Dame Agatha e il velenoso rapporto col cibo. Quattro chiacchiere con Santa di Salvo

 

Di Marzia Siano

Siamo ad uno degli eventi della rassegna Caffè Noir promossa dal Club del Giallo e dei Delitti di Carta di Gialli.it presieduto da Ciro Sabatino, direttore del Festival del Giallo Città di Napoli, e dalla giornalista Anita Curci, direttrice del periodico Gialli.it.

Questo weekend si è parlato di Agatha Christie e dei suoi misteri.

Cosa successe la sera del quattro dicembre del 1926? Chi era Teresa Neele? Perché dame Christie scappò di casa rifugiandosi in un hotel nello Yorkshire? Risposte a questi quesiti sono venute fuori dall’affascinante ricostruzione letteraria dello scorso weekend. Ma si è parlato anche di altro. In particolare, del rapporto tra il cibo e la giallista più nota di tutti i tempi.

“Agatha era una grande golosa. Si racconta che condisse le sue trame immersa in una vasca con dell’acqua al profumo di mele”, spiega Santa di Salvo.

Domenica 10 dicembre 2023 il Club si è riunito davanti ad una tazza fumante di caffè per parlare anche degli “omicidi gastronomici” della Christie, come li definisce Santa di Salvo.

Dall’astice all’arsenico alle pernici col riso al curry imbottite di oppio, i curiosi del Club hanno scoperto come Agatha usasse la sua conoscenza sui veleni, appresa dall’esperienza di infermiera, per servirsene nei suoi delitti.

Santa, presentati al mondo del Club dei delitti di Carta Young.

“Mi chiamo Santa di Salvo, sono una giornalista e scrittrice. Sono stata caporedattore del Mattino per molti anni e ho lavorato anche per altri giornali, riviste, settimanali e mensili. Ho pubblicato una serie di libri anche connessi al mondo del giallo. Sono da sempre un’appassionata del genere e continuo a praticare questa passione. Nelle storie di Agatha Christie il cibo è sempre sullo sfondo". 

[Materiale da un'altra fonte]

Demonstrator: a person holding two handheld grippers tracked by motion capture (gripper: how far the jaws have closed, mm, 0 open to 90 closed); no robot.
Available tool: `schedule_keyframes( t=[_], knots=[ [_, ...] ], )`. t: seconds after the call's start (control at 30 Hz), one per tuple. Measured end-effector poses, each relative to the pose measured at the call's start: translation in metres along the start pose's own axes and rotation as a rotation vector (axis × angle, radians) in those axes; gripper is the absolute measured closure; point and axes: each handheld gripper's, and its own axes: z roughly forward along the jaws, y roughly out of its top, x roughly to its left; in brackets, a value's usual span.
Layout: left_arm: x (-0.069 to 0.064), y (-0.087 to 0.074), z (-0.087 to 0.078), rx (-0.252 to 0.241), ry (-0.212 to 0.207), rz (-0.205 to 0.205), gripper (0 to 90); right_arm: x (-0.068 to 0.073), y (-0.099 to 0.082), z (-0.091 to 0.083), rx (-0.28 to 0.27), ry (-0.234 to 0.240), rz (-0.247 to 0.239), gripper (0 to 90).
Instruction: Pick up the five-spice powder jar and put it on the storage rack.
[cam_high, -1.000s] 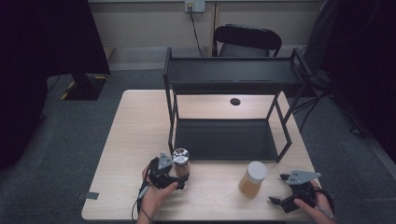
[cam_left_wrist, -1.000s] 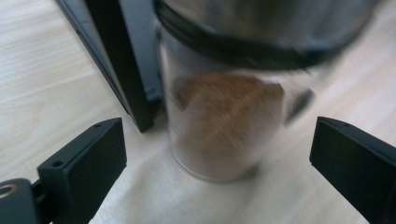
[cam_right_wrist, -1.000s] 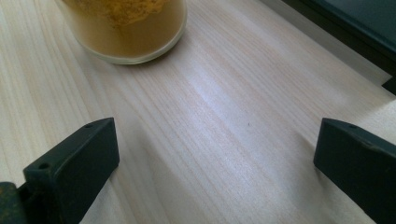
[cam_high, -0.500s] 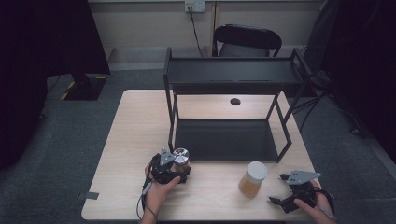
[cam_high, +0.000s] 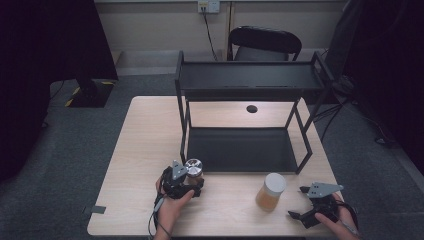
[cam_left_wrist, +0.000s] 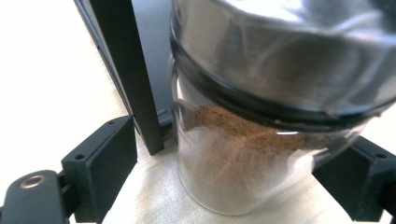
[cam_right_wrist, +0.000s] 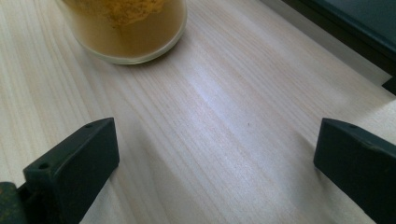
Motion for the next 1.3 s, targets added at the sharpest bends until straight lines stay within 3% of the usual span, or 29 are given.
schedule_keyframes(
  t=[0.27,0.33,0.57,0.67,0.87,1.13,1.3],
  knots=[
    [-0.013,0.0,-0.001,0.0,0.045,-0.015,14.6,0.0,0.0,0.0,0.0,0.0,0.0,0.0],
    [-0.016,-0.004,-0.003,-0.023,0.033,-0.006,24.7,0.0,0.0,0.0,0.0,0.0,0.0,0.0],
    [-0.026,0.002,0.005,-0.019,0.054,0.005,23.8,0.0,0.0,0.0,0.0,0.0,0.0,0.0],
    [-0.027,0.001,0.004,-0.021,0.064,0.02,30.7,0.0,0.0,0.0,0.0,0.0,0.0,0.0],
    [-0.025,0.003,0.004,-0.016,0.055,0.022,30.9,0.0,0.0,0.0,0.0,0.0,0.0,0.0],
    [-0.02,0.009,0.005,-0.003,-0.005,0.016,30.9,0.0,0.0,0.0,0.0,0.0,0.0,0.0],
    [-0.018,0.016,0.005,-0.001,-0.038,0.035,31.0,0.0,0.0,0.0,0.0,0.0,0.0,0.0]
  ],
)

Pura casualità o strategico espediente narrativo?

"Casualità poca. Espediente narrativo strategico in quasi la totalità dei casi, perché il cibo è messo sempre al centro. Il cibo è molto importante nella sua vita, sia dal punto di vista privato che dal punto di vista della scrittura. Anche perché, attraverso il cibo, Agatha gioca con i suoi veleni, che poi sono il materiale classico con cui fa commettere omicidi. Quindi sì, il cibo è il veicolo ideale per gli omicidi che avvengono nei suoi romanzi. Io credo che sia un materiale letterario centrale nella sua bibliografia. Sicuramente per Agatha il cibo non è un accessorio”.


Quanto di autobiografico c’è nei rimandi al cibo nelle sue storie?

“C’è molto di autobiografico perché Agatha amava molto mangiare e amava molto cucinare. È chiaro che nei suoi scritti c’è il piacere molto carnale, come sarà mantenuto anche da altri scrittori, di raccontare il cibo. Di raccontare le specialità inglesi, ma non solo. Anche di narrare i momenti più significativi della giornata legati al cibo. Quei rituali come il tè del pomeriggio e i vari dolcetti accompagnati dalla famosa panna del Devon, che tra l’altro lei amava moltissimo”.


È possibile capire il suo cibo preferito tra le righe?

“Oltre, appunto, alla panna del Devon che viene molto spesso citata, (d’altronde lei stessa dice che la mangiava sin da bambina), amava sicuramente pietanze molto inglesi. Sicuramente prediligeva alimenti burrosi come i dolci, i pasticcini. Però era incuriosita anche da altre cucine, tant’è che il famoso tè inglese non era il massimo della vita secondo lei. Forse preferiva di più una bella tazza di cioccolata calda o una tazzina di caffè”.

Di tutti i suoi libri, qual è il tuo preferito? O quello che ti fa venire più fame?

“Quello che mi fa venire più fame no, perché non sono ricette che noi amiamo moltissimo. Non rispecchiano la nostra tradizione culinaria. Il mio preferito è sicuramente il classico dei classici: Dieci piccoli indiani, insomma. E non ne rimase nessuno, come l’hanno poi chiamato. Perché secondo me è geniale, proprio come meccanismo e costruzione del libro”.